Accounting and technology are both male-dominated areas. Have you found that to be an issue?
For me, it’s never been an issue. I attribute that to being in the US for the first part of my career where it was a bit more advanced when it came to promoting women. Both my CIO and my immediate manager at the pharmaceutical company were women and that was over 20 years ago.
When I came here, it was a very different place. Was it an issue for me? No. Did I see it? Yes. Until I joined the ABC – where there’s a 50-50 mix in leadership – I have always been the one woman or one of two women on a leadership team.
There was a pivot point for me in my career as a technology executive. We’d gone on a trip to India where I was leading the company’s delegation. In that room I was the only woman, yet everybody was looking to me for questions and I was the authority, and I was providing all the information. It was this lightbulb moment: I’m actually doing this now.
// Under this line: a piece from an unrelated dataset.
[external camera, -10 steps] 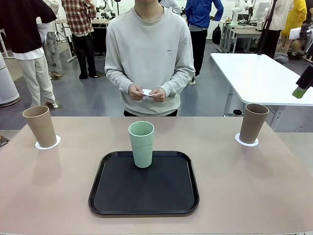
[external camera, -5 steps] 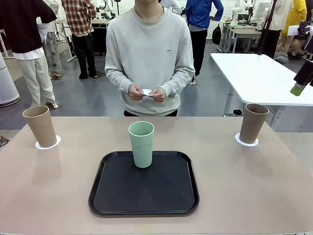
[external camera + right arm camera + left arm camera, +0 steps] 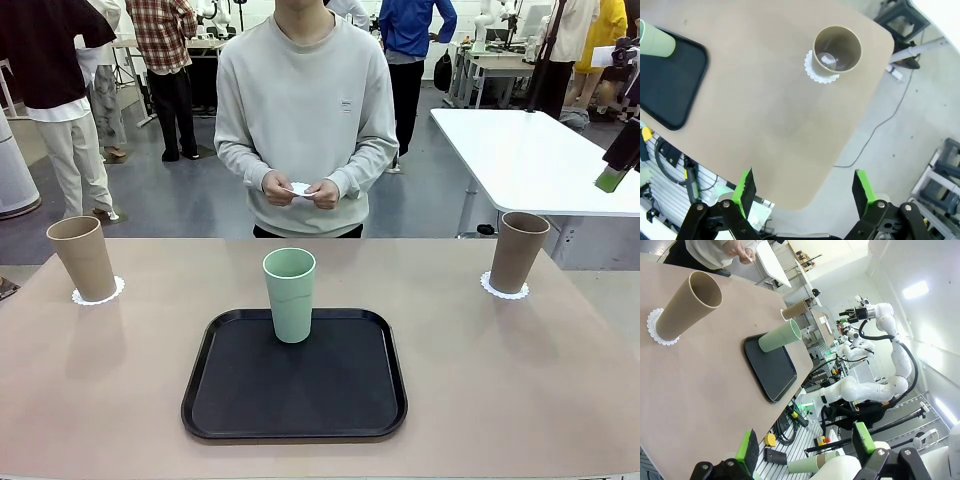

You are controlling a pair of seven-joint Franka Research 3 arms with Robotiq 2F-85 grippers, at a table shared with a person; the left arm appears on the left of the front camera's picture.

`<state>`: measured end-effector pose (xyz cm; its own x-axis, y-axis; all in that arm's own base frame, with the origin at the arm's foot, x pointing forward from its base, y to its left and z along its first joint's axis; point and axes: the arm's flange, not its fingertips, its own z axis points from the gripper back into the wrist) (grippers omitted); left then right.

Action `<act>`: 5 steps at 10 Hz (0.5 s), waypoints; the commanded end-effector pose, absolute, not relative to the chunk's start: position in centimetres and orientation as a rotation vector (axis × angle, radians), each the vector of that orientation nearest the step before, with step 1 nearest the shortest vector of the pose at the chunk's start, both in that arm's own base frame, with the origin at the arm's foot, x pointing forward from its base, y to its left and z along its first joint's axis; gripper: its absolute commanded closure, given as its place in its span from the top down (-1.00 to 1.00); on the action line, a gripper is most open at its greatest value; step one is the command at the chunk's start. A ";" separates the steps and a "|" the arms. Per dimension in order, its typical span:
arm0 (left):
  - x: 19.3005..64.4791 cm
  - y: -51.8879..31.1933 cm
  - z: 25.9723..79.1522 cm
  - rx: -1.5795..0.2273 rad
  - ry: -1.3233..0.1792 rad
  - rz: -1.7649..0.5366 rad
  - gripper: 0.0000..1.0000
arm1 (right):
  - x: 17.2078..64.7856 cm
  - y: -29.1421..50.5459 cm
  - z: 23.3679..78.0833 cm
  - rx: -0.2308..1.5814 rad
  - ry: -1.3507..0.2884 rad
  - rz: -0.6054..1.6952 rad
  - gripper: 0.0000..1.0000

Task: Place coasters on the table and set cups on them.
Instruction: Take one Reusable plastic cup from the Flat Tray and place it on a coaster set by the human.

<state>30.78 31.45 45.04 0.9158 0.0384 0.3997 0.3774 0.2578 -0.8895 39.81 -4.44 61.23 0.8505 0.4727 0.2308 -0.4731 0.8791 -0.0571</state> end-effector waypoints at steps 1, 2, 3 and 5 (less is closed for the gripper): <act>30.6 31.5 45.2 -1.307 -0.380 -0.238 1.00 | 39.8 -4.4 61.0 -0.023 -0.243 0.491 1.00; 30.6 31.5 45.2 -1.307 -0.380 -0.238 1.00 | 39.8 -4.4 61.0 -0.023 -0.243 0.491 1.00; 30.6 31.5 45.2 -1.307 -0.380 -0.238 1.00 | 39.8 -4.4 61.0 -0.023 -0.243 0.491 1.00; 30.6 31.5 45.2 -1.307 -0.380 -0.238 1.00 | 37.8 -10.3 59.3 0.277 -0.204 0.336 1.00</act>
What’s the secret to asserting yourself in a male-dominated environment?
- Making sure that I lean in and [leveraging the attitude] ‘You have to listen to me.’
- Being able to speak up with confidence. If I don’t understand, I ask questions. Many women might not feel comfortable doing that when they’re in a group, but asking people to explain how that works, or explain why that is there, for me has been very successful.
- Getting to know the people I’m working with regardless of gender. The more you share, the more other people share back, and you build a much better relationship.
A lot of female project managers find that they need to establish their credentials to secure authority. How have you dealt with that?
As a consultant, the very first project they put me on was at the New South Wales Police and I was the team lead from the consulting side. It was really challenging because I spent a lot of time giving them a lot of background on what I had done. No question that I’ve had to do that in every role.
Now I make sure that the bio that introduces me is something that I stand behind. I always do research on the person I’m going to meet with so that I can gear what I tell them about what I’ve done.
What are some of the structural barriers for women that you think the sector should address?
I don’t have children, but I’ve seen women who do wanting or needing to work part-time or have flexible hours. [Post-pandemic] those barriers have lessened with remote working, which has offered a lot more flexibility to everyone, but it’s still a barrier for a lot of people.
What changes have you seen with regard to women in technology over your career?
I’ve seen more women in leadership roles. The shift in the technology has meant it’s not so important to have the deep technical skills as it is to have the deep business knowledge and the ability to bring those two things together. More women have stepped into technology delivery roles because they’ve got that.
And I think the other big shift is there’s so much more concentration at schools and universities on getting women involved in technology disciplines. That was not a choice when I was starting out.
What do you like most about working in the technology sector?
It’s always changing. There’s a constant need to understand what’s happening with technology because it’s not standing still. And it’s not just about what’s happening with the technology; when a change happens in technology, there’s a whole bunch of new skillsets that come in – people’s roles need to be considered. We need to look at what that changes from a process and a workflow point of view. There’s plenty of people who can think about just the technology. The challenge for me is that marrying of technology and process.
Any further career advice you’d like to impart?
For me, what’s most important is being passionate about something. I’m really passionate about empowering and mentoring and inspiring teams to engage and make sound decisions – and all of that is shown by me leading by example.